4.2 Crinoids
Figure 7 shows the fossilised remains of a type of echinoderm called a crinoid ('cry-noyed'). Although crinoids occur today, they were far more common in the Palaeozoic and Mesozoic Eras. Most crinoids feed by bending their umbrella-like arrangement of flexible appendages (called 'arms') downstream so as to catch a current, rather as in an umbrella being caught in the wind. Tube feet (multipurpose tentacles) on the arms gather food particles suspended in the water, which are then wafted by small hair-like threads in grooves along the arms to the central mouth. Most ancient crinoids lived gregariously in shallow, current-swept areas, free of muddy sediment that would otherwise have tended to kill them by clogging their feeding mechanism.

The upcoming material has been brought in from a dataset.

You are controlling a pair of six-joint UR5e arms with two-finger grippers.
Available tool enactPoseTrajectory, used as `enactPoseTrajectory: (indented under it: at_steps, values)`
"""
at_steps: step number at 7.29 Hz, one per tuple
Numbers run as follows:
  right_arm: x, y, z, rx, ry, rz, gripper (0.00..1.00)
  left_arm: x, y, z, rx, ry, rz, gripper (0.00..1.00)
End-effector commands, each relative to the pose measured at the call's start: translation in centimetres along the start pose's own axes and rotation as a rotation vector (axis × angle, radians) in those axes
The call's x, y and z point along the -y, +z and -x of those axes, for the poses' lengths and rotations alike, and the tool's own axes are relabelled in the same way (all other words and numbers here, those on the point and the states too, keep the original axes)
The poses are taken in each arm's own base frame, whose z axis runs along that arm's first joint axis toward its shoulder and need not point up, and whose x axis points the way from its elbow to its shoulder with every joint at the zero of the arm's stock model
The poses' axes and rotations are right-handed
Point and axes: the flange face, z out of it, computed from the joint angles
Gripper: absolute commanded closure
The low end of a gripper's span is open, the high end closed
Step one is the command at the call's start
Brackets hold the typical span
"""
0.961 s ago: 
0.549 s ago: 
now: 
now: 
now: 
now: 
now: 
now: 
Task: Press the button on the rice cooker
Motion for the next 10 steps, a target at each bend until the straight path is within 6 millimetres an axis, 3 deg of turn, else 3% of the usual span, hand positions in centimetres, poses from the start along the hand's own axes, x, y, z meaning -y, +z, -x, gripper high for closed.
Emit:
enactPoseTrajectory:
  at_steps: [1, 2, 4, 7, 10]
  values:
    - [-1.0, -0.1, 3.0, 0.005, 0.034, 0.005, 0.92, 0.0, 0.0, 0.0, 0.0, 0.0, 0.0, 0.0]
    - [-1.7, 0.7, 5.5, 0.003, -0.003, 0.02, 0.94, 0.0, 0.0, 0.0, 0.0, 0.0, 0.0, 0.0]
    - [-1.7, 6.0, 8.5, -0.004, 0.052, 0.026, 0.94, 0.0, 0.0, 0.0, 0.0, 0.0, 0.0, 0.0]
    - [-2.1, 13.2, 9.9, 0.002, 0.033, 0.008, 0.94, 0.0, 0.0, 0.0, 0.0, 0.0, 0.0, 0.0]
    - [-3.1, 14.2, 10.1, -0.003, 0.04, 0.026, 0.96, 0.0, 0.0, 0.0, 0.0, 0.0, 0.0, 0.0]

Most ancient crinoids were attached to the sea floor by a stem or stalk with a root-like holdfast. The mouth and gut were situated in an enclosed cup at the top of the stem. In life, the stem was fairly flexible, like the arms. The majority of living crinoids do not have a stem, and are capable of creeping around or even swimming. The few surviving stemmed forms generally live in deep water. Although they are animals, crinoids with stems look at first so like plants that they are often informally called 'sea lilies'. Shortly after death, the tiny organic fibres that alone hold the calcite plates together rot away, often causing the crinoid to disintegrate into separate plates that can be readily dispersed by currents or the movement of other organisms. In some ancient environments where crinoids were abundant, rocks have formed that are largely composed of isolated plates and stem fragments (Figure 8).
Crinoids have an arrangement of five 'rays', each of which carries one or more arms that together form an efficient food-gathering structure. Attached to each arm are many fine side-branches called pinnules, each made of tiny plates, which are also part of the food-gathering apparatus.